当然,ファンの動作音が気になると思うが,筆者の主観になることを断ってから続けると,GeForce 8800 GTリファレンスカードのクーラーと同程度か若干静かといったところ。GeForce 8800 GTのリファレンスクーラーが持つ冷却能力について世界中から文句が出たと聞くが,GeForce 9600 GTのGPUクーラーがほぼ同じ形状を採用しながらGPUを冷やしきっているあたりには,なかばNVIDIAの意地らしきものが垣間見えて面白い。
なお,GeForce 8600 GTSはファンレスモデルなので,当然のことながら温度が高く出る。同GPUのスコアは参考程度に考えてもらえれば幸いだ。
課題は価格
最安値で2万円を割り込むようになれば魅力的に
ただし,残念ながら発表時点では,価格という大きな問題がある。
GeForce 9600 GT搭載グラフィックスカードは発表と同時に販売がスタートするため,明けて22日にはPCパーツショップの店頭に並ぶはずだが,その予想実売価格はおおよそ2万5000〜3万円。あと数千円足せば,GeForce 8800 GT搭載カードを購入できてしまうのである。付け加えるなら,ATI Radeon HD 3850カードは2万円台前半の価格帯が主流なので,コストパフォーマンスでも絶対的な安価さでもGeForce 9600 GTカードの“初値”は中途半端だ。消費電力の低さや,リファレンスクーラーの優秀さは魅力的だが,2万円台後半では,GeForce 9600 GTの存在意義はあまりない。
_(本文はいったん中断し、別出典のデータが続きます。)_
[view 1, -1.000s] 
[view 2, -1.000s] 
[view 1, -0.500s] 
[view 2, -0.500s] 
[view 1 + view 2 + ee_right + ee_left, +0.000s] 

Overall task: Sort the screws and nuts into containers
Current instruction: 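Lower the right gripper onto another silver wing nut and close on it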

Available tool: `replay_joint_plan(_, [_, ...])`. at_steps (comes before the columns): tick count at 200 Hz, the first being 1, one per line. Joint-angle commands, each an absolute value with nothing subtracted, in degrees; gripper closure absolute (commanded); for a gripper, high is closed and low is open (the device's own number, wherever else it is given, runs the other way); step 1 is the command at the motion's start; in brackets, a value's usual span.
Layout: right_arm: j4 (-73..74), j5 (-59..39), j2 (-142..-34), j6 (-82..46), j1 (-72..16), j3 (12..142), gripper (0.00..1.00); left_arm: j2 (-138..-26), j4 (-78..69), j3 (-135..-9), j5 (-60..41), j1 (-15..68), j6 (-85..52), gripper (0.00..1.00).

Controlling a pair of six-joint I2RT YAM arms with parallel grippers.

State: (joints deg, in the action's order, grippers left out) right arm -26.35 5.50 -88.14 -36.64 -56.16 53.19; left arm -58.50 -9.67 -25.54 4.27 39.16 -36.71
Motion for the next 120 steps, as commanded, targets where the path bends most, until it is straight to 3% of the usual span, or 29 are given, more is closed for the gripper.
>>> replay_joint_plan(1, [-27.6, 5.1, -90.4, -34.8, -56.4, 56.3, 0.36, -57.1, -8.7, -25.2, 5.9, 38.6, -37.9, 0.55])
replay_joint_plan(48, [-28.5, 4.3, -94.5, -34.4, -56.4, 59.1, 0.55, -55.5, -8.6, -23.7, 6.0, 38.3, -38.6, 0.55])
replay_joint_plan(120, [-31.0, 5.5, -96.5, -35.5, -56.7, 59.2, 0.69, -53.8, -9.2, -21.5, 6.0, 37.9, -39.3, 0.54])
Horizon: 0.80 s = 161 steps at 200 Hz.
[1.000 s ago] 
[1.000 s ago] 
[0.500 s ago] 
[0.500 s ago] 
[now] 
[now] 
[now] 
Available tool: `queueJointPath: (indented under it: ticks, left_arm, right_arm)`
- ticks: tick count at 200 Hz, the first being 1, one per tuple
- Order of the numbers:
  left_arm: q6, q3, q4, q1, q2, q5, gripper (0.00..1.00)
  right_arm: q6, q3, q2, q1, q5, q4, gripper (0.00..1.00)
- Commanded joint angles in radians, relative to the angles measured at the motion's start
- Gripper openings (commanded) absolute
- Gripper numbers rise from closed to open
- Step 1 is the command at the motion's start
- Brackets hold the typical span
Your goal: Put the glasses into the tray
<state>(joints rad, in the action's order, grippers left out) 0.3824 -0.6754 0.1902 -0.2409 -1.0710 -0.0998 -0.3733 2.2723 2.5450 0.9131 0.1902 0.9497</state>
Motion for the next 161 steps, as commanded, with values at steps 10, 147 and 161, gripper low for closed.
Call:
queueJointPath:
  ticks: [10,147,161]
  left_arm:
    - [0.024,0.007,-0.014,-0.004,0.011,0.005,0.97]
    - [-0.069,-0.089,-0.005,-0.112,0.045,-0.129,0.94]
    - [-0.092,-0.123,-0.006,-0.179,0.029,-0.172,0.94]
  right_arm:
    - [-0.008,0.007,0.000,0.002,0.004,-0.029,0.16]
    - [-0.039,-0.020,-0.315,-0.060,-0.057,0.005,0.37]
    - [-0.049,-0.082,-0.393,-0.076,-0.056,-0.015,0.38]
また,GeForce 9世代ならではのインパクトに欠けるのも事実だ。GeForce 8世代では,「GeForce 8800 GTX」が市場に強烈な衝撃を与えた。ライバルのATI Radeon HD 3000シリーズにはDirectX 10.1サポートという錦の御旗がある。しかし,GeForce 9600 GTにはそれがない。これが“GeForce 8700 GT”であれば,また印象は変わっただろうが,エンドユーザーにGeForce 9を選ばせるだけの何かが,GeForce 9600 GTには欠けている印象だ。
率直に述べて,GeForce 9600 GTカードは「高い」。ATI Radeon HD 3850と同程度の価格,つまり2万円台前半に落ち着き,一部特価などで散発的に1万円台の値付けがなされるようになれば,GeForce 8800 GTに迫る性能,1スロット仕様でしっかり冷却できるクーラーなどが大きな意味を持ってくると思われるだけに,今後の値下がりに期待したいと思う。